Extract each line holding the word "benchmark" from the entries.
:::
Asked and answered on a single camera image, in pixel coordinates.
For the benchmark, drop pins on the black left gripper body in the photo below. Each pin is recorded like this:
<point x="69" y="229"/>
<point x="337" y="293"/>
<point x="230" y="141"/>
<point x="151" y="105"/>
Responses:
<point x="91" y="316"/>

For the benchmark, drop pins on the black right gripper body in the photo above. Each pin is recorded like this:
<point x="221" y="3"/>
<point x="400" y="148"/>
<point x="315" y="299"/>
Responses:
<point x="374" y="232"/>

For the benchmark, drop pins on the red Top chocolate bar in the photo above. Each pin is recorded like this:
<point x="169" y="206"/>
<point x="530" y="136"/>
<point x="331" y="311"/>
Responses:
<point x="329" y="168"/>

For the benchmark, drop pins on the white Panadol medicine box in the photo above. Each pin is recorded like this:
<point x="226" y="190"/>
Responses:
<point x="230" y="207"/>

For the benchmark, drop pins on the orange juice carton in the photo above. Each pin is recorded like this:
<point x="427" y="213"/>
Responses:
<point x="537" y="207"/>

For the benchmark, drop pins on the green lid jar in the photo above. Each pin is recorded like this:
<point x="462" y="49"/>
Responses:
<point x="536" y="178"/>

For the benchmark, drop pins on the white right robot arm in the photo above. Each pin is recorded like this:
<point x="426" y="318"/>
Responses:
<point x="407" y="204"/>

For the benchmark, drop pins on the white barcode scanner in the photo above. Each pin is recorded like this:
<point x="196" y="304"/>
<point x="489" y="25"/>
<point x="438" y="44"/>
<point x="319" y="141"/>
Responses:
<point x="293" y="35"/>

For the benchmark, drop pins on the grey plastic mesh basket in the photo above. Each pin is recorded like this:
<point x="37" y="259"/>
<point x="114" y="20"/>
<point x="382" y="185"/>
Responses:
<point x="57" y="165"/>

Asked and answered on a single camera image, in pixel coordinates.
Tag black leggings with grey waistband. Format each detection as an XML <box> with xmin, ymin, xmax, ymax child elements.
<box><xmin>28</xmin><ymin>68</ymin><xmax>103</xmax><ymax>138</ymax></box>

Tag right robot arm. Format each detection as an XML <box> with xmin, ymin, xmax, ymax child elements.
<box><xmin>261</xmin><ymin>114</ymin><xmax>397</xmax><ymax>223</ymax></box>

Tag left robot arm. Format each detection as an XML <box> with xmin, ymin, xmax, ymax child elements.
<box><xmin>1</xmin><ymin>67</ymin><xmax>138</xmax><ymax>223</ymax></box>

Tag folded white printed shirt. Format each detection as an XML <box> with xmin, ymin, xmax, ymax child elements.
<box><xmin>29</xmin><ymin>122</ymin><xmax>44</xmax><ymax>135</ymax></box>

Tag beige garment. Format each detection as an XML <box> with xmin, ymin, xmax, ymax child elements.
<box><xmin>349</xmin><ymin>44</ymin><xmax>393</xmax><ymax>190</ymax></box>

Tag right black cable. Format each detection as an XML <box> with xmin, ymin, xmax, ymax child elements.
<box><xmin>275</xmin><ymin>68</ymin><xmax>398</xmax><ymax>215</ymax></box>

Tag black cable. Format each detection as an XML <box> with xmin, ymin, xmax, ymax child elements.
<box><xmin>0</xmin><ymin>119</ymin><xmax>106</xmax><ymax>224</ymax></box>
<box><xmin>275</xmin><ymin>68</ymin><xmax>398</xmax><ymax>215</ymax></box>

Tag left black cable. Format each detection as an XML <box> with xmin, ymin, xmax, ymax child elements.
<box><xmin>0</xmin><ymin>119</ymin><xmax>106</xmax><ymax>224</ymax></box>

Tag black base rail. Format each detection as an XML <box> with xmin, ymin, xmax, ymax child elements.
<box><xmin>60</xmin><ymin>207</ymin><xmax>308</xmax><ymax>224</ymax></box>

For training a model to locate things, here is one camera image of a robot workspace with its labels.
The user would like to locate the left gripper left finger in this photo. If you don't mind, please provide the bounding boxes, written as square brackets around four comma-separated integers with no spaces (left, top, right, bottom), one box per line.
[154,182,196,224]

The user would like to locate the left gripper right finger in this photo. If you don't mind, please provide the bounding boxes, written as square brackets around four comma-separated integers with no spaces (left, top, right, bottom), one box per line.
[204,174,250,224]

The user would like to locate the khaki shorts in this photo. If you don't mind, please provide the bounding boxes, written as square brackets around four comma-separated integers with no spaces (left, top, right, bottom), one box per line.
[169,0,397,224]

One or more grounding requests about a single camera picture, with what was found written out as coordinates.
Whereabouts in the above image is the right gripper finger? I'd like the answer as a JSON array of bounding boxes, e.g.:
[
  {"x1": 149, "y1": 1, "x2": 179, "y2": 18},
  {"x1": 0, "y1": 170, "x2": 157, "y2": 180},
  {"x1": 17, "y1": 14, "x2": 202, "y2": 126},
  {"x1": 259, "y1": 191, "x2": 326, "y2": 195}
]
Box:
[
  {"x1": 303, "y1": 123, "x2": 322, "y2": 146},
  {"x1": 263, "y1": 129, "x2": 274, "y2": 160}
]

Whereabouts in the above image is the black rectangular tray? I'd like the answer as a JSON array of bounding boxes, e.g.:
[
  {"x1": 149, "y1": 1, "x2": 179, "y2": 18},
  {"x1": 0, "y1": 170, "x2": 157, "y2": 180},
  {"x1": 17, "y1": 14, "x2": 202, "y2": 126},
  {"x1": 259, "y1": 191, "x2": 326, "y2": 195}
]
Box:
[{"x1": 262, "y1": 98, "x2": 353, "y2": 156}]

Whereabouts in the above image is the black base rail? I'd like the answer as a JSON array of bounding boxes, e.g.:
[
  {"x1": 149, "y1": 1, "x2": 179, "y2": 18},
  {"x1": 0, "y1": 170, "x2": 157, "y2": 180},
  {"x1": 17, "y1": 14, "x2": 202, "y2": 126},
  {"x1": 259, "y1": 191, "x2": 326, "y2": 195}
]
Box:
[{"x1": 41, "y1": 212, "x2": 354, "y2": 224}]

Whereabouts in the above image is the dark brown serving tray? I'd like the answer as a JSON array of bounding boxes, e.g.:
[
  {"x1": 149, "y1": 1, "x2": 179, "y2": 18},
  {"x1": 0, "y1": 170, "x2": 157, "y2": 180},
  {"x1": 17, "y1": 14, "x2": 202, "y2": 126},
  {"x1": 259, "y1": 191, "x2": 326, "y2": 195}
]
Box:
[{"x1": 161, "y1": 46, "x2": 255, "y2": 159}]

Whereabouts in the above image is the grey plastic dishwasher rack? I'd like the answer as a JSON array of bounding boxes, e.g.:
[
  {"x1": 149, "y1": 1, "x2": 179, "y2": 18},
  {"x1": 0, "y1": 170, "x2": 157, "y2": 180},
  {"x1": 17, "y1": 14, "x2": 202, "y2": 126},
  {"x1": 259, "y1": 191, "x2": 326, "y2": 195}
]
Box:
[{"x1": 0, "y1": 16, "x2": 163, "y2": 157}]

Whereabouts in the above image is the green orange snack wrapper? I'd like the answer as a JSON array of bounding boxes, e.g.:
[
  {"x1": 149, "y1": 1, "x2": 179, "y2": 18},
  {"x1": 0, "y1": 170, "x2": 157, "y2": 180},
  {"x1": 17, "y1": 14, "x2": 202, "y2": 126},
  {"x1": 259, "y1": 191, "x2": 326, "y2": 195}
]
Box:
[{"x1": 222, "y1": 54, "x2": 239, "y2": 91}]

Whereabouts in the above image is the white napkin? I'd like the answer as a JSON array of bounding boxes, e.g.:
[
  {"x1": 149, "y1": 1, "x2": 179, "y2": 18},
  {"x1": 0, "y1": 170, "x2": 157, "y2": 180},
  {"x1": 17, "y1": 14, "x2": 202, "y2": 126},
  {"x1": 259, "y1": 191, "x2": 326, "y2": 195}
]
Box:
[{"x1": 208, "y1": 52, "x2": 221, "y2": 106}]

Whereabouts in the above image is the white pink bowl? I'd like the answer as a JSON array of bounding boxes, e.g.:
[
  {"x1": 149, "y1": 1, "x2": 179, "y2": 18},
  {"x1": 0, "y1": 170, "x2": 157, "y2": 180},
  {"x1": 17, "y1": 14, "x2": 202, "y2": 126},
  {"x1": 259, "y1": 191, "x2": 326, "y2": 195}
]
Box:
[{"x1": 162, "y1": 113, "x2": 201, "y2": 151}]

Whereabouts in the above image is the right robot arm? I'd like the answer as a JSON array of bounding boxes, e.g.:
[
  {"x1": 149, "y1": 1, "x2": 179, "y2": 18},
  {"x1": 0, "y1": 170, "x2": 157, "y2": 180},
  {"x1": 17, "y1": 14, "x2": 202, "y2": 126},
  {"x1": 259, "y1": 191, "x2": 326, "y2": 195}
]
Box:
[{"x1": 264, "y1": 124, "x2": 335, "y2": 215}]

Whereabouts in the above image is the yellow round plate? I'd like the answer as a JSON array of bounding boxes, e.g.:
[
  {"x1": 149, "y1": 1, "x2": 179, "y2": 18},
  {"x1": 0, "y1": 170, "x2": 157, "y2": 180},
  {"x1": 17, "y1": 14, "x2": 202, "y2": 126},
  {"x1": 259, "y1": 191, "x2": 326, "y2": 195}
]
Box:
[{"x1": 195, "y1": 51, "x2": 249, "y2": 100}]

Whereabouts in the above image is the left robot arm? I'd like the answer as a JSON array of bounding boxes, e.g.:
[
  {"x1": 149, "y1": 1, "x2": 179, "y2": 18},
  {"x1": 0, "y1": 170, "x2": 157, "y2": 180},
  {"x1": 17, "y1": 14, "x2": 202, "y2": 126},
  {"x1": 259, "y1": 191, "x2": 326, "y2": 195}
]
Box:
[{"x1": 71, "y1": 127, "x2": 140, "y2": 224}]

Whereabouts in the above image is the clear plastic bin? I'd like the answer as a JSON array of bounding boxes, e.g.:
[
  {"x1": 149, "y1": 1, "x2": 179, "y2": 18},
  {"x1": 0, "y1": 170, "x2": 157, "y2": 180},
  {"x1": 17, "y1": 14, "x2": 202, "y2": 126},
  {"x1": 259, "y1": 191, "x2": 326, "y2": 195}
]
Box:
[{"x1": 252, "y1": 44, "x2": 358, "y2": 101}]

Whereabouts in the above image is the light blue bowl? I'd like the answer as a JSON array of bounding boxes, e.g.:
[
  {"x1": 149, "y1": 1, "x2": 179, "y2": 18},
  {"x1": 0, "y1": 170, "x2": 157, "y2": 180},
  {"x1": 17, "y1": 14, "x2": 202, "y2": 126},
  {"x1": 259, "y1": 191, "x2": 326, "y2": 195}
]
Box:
:::
▸ **RESULT OF THIS TASK**
For the benchmark, drop pins on the black left gripper body in the photo below. Each pin is recorded like this:
For the benchmark, drop pins on the black right gripper body in the photo above. Each pin is recorded like this:
For the benchmark, drop pins on the red Top chocolate bar in the photo above. Each pin is recorded like this:
For the benchmark, drop pins on the white Panadol medicine box in the photo above. Each pin is recorded like this:
For the benchmark, drop pins on the orange juice carton in the photo above. Each pin is recorded like this:
For the benchmark, drop pins on the green lid jar in the photo above. Each pin is recorded like this:
For the benchmark, drop pins on the white right robot arm in the photo above. Each pin is recorded like this:
For the benchmark, drop pins on the white barcode scanner in the photo above. Each pin is recorded like this:
For the benchmark, drop pins on the grey plastic mesh basket in the photo above. Each pin is recorded like this:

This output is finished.